Em 1817 a Grã-Bretanha assinou um tratado com Portugal proibindo o tráfico de escravos acima da linha do equador. Este tratado dava aos navios de guerra ingleses o direito de visita e busca nos navios mercantes portugueses, mesmo em tempos de paz. O julgamento dos navios apreendidos deveria ser feito por comissões mistas, e a única prova de culpa aceita era de que houvesse escravos a bordo. (GEBARA, 2004).

Nas negociações pela independência, Portugal e Brasil se comprometeram a extinguir o tráfico negreiro diante da pressão inglesa. Em 1826, o Brasil assinou uma convenção determinando o fim do tráfico em três anos, ou seja até 1830. Em 1831, Dom Pedro 1ª cede à pressão inglesa, e assina uma lei que deveria punir os traficantes e libertar os cativos que fossem apreendidos em navios negreiros. Porém, essa lei foi aprovada em meio à crise política que resultou na abdicação do imperador, acabou não tendo aplicação prática durante o período regencial e a primeira década do segundo reinado, pois havia a pressão da elite escravista que temia um colapso da economia brasileira caso a proibição entrasse em vigor. Soma-se a isso o fato de que o estado brasileiro não era suficientemente forte para coibir os traficantes. (CARRIJO, 2007).

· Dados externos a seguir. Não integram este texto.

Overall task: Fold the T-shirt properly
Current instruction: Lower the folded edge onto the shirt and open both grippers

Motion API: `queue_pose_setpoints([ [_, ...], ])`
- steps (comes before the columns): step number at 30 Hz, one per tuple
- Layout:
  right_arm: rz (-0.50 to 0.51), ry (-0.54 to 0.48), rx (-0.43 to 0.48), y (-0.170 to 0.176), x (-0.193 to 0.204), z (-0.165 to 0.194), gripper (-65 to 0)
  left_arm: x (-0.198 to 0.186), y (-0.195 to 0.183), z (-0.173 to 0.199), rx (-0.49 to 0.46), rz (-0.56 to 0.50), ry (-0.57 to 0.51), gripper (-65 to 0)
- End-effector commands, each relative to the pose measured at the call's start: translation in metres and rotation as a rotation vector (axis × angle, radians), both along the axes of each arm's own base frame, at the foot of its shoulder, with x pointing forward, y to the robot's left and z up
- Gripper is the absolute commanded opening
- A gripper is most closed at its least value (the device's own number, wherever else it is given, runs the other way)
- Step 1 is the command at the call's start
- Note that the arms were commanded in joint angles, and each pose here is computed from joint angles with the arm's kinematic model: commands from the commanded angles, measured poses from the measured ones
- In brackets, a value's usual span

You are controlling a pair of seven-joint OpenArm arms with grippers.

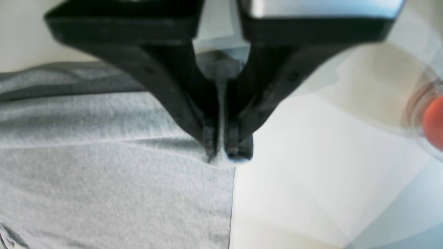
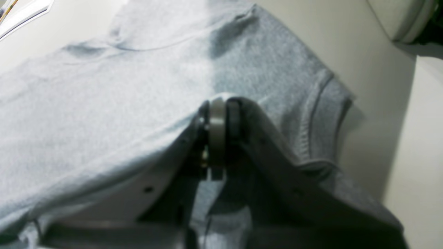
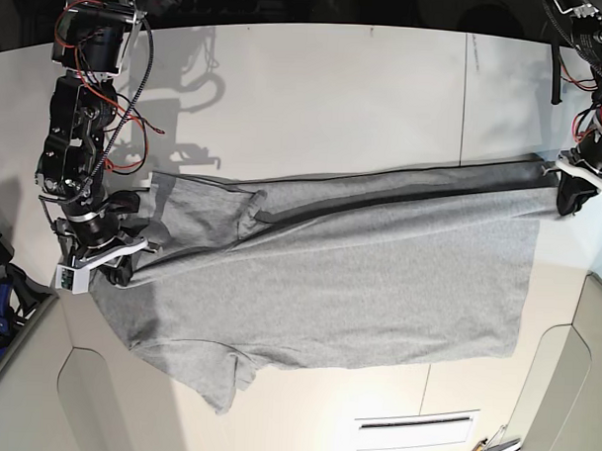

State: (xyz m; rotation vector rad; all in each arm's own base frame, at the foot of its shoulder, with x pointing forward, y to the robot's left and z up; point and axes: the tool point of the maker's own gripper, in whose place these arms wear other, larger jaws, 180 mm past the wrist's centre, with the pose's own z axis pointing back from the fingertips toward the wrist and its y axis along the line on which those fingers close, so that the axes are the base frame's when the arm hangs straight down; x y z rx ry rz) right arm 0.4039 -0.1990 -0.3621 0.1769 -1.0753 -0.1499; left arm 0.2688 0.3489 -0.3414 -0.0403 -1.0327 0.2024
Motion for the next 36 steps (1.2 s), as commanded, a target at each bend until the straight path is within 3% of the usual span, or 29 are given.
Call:
queue_pose_setpoints([
  [1, -0.015, -0.074, -0.009, -0.007, 0.012, 0.022, -50.5, 0.008, 0.008, 0.018, 0.027, 0.007, -0.058, -55.9],
  [3, -0.015, -0.074, -0.009, -0.007, 0.012, 0.022, -40.0, 0.008, 0.008, 0.018, 0.027, 0.006, -0.058, -44.8],
  [4, -0.015, -0.075, -0.009, -0.007, 0.012, 0.023, -38.3, 0.008, 0.008, 0.018, 0.027, 0.007, -0.057, -41.3],
  [10, -0.007, -0.112, -0.025, -0.006, 0.014, 0.041, -38.3, 0.009, 0.008, 0.021, 0.03, 0.005, -0.068, -40.4],
  [15, 0.023, -0.117, -0.051, -0.001, 0.013, 0.062, -39.2, 0.014, -0.01, 0.034, 0.034, -0.087, -0.105, -40.5],
  [17, 0.033, -0.119, -0.067, 0.0, 0.012, 0.066, -48.2, 0.015, -0.019, 0.038, 0.012, -0.129, -0.115, -42.2],
  [19, 0.032, -0.104, -0.088, -0.002, 0.01, 0.063, -65.0, 0.014, -0.023, 0.037, 0.0, -0.147, -0.111, -48.4],
  [23, 0.028, -0.069, -0.123, -0.006, 0.004, 0.051, -65.0, 0.016, -0.033, 0.026, 0.016, -0.171, -0.069, -64.7],
  [28, 0.016, -0.015, -0.158, -0.019, 0.001, 0.028, -65.0, 0.023, -0.051, -0.003, 0.138, -0.201, 0.04, -65.0],
  [33, 0.006, 0.098, -0.166, -0.038, -0.009, -0.011, -65.0, 0.025, -0.047, -0.02, 0.31, -0.15, 0.121, -65.0],
  [36, 0.003, 0.179, -0.161, -0.046, -0.02, -0.035, -65.0, 0.023, -0.043, -0.026, 0.329, -0.137, 0.143, -65.0],
])
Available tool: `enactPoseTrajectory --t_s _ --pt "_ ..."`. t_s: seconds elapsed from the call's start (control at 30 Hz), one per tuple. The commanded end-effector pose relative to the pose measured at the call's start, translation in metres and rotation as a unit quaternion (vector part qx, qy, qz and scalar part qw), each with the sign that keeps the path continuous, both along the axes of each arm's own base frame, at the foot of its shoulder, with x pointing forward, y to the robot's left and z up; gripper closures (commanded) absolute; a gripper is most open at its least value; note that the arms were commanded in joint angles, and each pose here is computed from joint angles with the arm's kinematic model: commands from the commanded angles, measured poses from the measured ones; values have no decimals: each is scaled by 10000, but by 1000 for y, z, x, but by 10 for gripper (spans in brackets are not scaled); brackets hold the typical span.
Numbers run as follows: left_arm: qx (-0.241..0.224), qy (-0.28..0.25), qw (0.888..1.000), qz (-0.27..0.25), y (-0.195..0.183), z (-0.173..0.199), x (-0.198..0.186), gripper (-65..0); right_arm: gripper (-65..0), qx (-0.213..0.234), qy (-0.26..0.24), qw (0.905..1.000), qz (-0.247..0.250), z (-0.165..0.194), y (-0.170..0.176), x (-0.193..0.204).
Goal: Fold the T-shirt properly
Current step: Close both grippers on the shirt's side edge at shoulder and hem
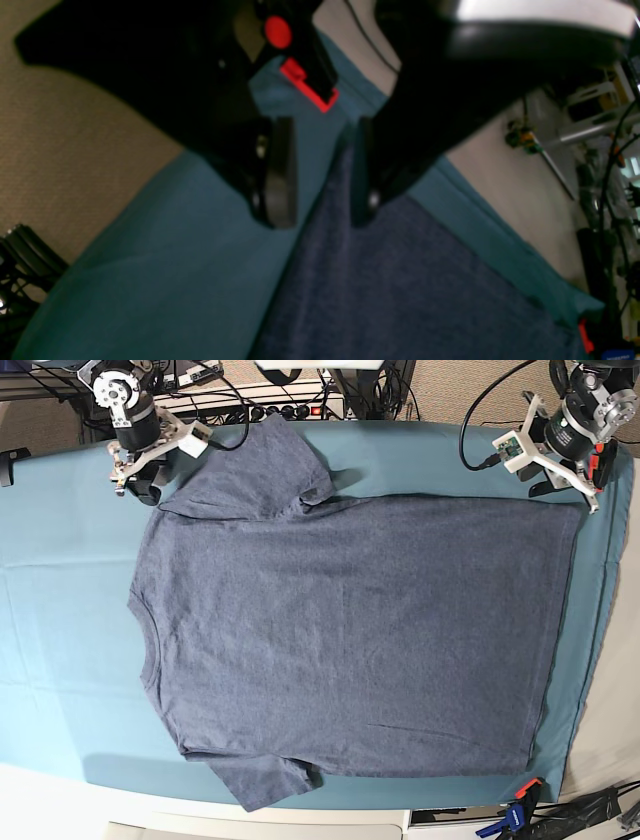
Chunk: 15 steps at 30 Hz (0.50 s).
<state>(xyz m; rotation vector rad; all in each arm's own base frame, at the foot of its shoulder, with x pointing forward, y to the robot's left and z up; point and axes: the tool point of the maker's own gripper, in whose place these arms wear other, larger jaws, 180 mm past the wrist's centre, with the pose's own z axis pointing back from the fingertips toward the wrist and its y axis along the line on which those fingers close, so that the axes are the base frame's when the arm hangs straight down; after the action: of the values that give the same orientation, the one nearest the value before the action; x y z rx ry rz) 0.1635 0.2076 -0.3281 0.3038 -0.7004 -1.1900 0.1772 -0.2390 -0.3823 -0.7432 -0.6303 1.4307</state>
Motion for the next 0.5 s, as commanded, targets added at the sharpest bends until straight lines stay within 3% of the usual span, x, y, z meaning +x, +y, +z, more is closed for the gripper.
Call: enactPoseTrajectory --t_s 0.0,0.2,0.47 --pt "3 -110 9999 -62 -1 7 3 -198 -296 22 140 9999 35 -1 0 -2" --pt "5 -110 9999 -63 -1 7 3 -198 -296 129 510 9979 384 -11 12 -10" --pt "3 -111 9999 -61 -1 7 3 -198 -296 316 1415 9835 1079 -35 41 -46"
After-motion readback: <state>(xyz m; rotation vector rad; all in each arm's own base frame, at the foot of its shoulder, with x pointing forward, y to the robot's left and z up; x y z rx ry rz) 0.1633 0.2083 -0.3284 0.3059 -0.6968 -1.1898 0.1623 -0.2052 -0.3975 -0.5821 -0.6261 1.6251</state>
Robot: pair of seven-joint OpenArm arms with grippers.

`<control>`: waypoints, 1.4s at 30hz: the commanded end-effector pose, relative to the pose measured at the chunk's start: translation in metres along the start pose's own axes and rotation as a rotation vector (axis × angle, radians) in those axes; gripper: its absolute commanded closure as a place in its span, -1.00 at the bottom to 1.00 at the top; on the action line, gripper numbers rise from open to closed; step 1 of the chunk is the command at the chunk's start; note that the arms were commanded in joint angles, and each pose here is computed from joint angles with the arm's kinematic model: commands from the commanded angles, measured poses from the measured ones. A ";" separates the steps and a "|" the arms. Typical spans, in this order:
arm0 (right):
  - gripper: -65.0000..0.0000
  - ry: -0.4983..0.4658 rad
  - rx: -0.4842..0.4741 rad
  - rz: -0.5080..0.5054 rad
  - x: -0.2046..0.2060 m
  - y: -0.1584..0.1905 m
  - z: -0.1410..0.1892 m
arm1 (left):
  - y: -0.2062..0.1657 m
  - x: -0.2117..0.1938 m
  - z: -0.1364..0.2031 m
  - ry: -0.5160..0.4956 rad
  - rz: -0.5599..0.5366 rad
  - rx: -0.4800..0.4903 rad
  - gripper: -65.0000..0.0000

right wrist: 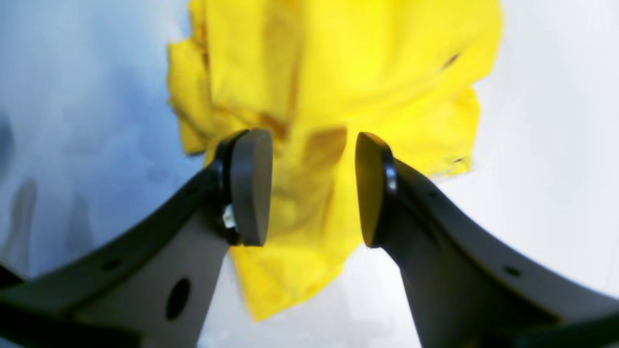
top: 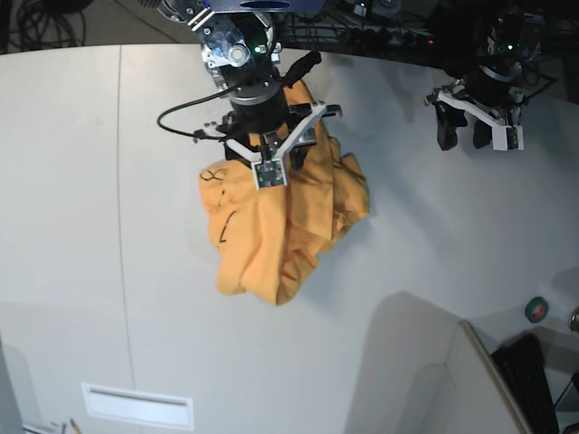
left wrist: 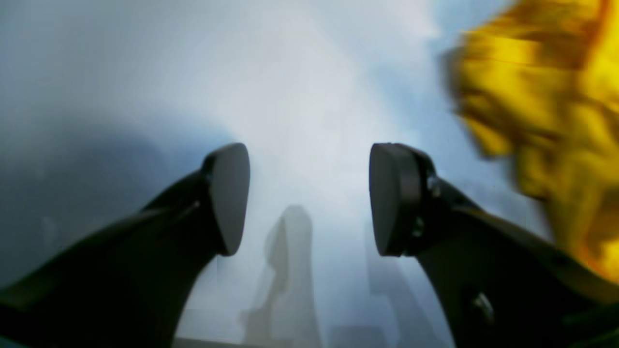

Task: Layout the t-shirt on the table in an organized manner, then fold the t-shirt properly
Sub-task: 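Lower the right gripper onto the shirt and pinch a fabric edge, then drag the pinched fabric with the right gripper to spread the shirt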

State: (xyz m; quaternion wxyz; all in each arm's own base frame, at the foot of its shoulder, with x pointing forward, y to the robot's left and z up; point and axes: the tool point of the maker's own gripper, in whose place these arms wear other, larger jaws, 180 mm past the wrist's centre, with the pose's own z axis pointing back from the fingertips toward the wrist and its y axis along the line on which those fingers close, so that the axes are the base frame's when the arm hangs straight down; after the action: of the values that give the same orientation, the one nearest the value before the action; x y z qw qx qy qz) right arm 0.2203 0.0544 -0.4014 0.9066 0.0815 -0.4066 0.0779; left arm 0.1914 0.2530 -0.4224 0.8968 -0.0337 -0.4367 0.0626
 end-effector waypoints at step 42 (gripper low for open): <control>-0.28 0.011 0.060 0.320 -0.007 -0.050 0.034 | 0.020 0.001 -0.012 -0.008 -0.008 0.042 -0.18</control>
State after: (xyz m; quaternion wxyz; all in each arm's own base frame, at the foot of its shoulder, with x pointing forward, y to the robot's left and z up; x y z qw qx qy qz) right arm 0.1957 -0.0099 -0.3996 0.8917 0.0326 -0.3850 0.2360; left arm 0.1940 0.2695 -0.4404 0.9027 -0.0154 -0.4232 0.0764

Ao mesmo tempo, os ingleses usando-se dos tratados firmados com Portugal e Brasil, passa a reprimir com o uso da força o tráfico negreiro, incluindo aí a apreensão de navios negreiros, e atacando portos na África usados para esta finalidade. Somente entre 1839 e 1842, 150 navios foram apreendidos na costa africana realizando o tráfico. (CERVO e BUENO, 2013) Muitos eram julgados e condenados no tribunal misto de Freetown, que não contava com a presença de um comissário brasileiro para acompanhar os mesmos. A marinha britânica passou a aumentar a intensidade de seus atos, inclusive em águas brasileiras, o que motivou um sentimento de indignação em relação aos britânicos entre a opinião pública brasileira.

Em 1844 o Brasil se nega a renovar o tratado de 1827, que garantia à Inglaterra a posição de ”nação mais favorecida” no mercado brasileiro, e não somente isso, ainda cria a tarifa Alves Branco, que taxava os produtos importados. Em represália à esta medida, o parlamento britânico aprova em 1845 a lei Bill Aberdeen, uma lei dura que proibia o tráfico de escravos no Atlântico e dava permissão aos navios ingleses de apreender qualquer embarcação que transportassem escravos e a prisão e julgamento dos traficantes segundo as leis inglesas. Essa lei, é um claro exemplo das atitudes unilaterais do imperialismo inglês na era vitoriana.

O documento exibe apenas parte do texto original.